All these are highly complicated tasks and they require a lot of skill from the pilot. Someone who carries out so many activities deserves to be adequately remunerated, as there are many lives depending on the competency of this one person. This explains the high levels of salaries.
Requirements
Flying a radio-controlled plane might be loads of fun, but it doesn't quite count as experience when it comes to flying! Here's a look at some of the requirements for enrolling to become a pilot.
  • All pilots must have a license, be over 18 years of age. They should be mentally and physically fit.
  • A degree in science, or any scientific or aviation-related field is mandatory.
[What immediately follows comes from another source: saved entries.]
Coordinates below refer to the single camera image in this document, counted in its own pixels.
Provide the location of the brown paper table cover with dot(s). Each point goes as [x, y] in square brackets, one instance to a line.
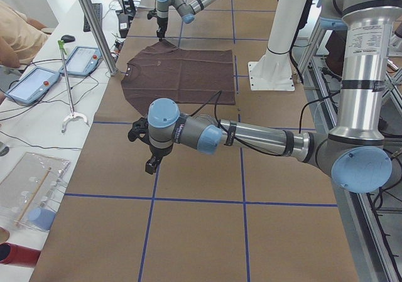
[236, 215]

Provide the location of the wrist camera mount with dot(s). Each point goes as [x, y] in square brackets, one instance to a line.
[139, 131]
[152, 14]

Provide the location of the blue plastic cup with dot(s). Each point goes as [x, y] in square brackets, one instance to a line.
[42, 218]

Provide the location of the near blue teach pendant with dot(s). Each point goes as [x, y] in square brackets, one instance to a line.
[33, 86]

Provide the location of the red cylinder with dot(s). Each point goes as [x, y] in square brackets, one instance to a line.
[15, 255]

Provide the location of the clear plastic bag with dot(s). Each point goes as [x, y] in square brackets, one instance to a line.
[35, 181]

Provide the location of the aluminium side frame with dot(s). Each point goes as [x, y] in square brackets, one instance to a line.
[352, 152]

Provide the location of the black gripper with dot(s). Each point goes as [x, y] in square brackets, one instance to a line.
[161, 22]
[156, 152]

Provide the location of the aluminium frame post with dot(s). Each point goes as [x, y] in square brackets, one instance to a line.
[98, 34]

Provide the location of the far blue teach pendant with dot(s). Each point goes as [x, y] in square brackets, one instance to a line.
[82, 60]

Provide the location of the metal reacher grabber tool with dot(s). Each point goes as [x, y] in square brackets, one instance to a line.
[74, 115]

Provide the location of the blue teach pendant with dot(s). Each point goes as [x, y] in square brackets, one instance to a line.
[82, 60]
[33, 86]

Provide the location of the person in beige shirt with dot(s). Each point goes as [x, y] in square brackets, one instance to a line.
[21, 37]

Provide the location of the black computer mouse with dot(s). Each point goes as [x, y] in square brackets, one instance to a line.
[67, 38]

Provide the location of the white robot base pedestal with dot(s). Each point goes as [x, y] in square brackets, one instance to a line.
[273, 71]

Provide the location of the brown t-shirt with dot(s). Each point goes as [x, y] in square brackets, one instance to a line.
[164, 70]

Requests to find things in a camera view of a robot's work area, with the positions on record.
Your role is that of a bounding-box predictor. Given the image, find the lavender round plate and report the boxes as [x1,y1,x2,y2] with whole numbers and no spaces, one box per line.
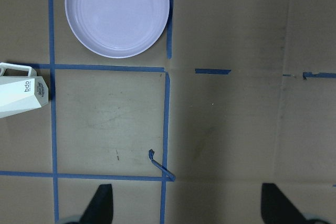
[65,0,170,59]

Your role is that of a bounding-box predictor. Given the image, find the white faceted mug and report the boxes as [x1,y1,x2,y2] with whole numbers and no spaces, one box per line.
[1,62,49,118]

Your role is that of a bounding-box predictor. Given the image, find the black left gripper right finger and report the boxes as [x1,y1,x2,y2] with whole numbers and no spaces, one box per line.
[261,183,307,223]

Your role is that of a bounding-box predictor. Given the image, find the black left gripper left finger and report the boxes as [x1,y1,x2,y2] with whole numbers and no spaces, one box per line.
[81,184,113,224]

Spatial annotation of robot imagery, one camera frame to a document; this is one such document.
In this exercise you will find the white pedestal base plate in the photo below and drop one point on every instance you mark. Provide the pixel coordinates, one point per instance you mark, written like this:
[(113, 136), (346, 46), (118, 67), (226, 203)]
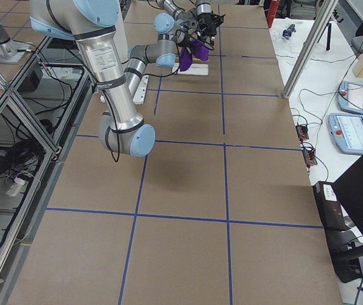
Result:
[(140, 89)]

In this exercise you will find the dark blue folded umbrella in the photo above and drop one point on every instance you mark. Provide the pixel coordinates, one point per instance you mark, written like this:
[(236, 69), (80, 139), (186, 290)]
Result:
[(287, 33)]

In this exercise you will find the blue teach pendant far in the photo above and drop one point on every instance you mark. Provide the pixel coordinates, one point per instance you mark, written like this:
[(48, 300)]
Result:
[(350, 97)]

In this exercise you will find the purple towel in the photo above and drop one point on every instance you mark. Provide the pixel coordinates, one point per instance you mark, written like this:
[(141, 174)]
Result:
[(195, 49)]

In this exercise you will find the blue teach pendant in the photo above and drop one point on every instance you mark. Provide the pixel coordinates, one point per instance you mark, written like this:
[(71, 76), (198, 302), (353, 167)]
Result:
[(350, 97), (347, 132)]

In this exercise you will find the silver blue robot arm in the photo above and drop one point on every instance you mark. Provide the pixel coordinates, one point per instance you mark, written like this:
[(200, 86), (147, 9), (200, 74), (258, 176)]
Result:
[(11, 47), (92, 26)]

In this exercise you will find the black computer box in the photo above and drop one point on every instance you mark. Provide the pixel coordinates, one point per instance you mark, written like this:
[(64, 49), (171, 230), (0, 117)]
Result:
[(329, 209)]

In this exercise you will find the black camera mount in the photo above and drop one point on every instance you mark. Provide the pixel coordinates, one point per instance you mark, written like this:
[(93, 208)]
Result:
[(208, 24)]

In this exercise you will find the white towel rack base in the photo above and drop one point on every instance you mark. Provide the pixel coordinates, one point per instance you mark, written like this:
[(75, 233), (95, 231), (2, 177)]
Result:
[(196, 70)]

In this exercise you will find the aluminium frame post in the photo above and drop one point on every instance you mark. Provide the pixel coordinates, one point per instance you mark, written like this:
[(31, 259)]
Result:
[(315, 32)]

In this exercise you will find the blue teach pendant near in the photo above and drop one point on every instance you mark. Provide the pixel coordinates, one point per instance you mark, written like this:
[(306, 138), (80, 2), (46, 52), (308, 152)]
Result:
[(347, 132)]
  • Before taking to the skies, the pilot should have at least 250 hours of flying experience. Individuals who are enrolled in FAA flight schools may have fewer hours of flight experience.
  • There are certain physical requirements for airline jobs as well, as a pilot must have excellent vision and hearing.
  • There are a number of tests that a pilot must pass before he can fly. These include written tests about the various rules, techniques, principles, and fundamentals of safe flying, and also real-time flight module tests to check a potential pilot's temperament.
  • Commercial flight schools have their own requirements for enrolling a person, and only academically sound individuals are considered.
It goes unsaid, that if looking down from a tall flight of stairs gets you in a tizzy, you might be better off looking for a more 'grounded' profession!
NOTE: The salary bracket mentioned in the article is only indicative of the current market trend. The salaries may vary depending on the region, experience, and the employer.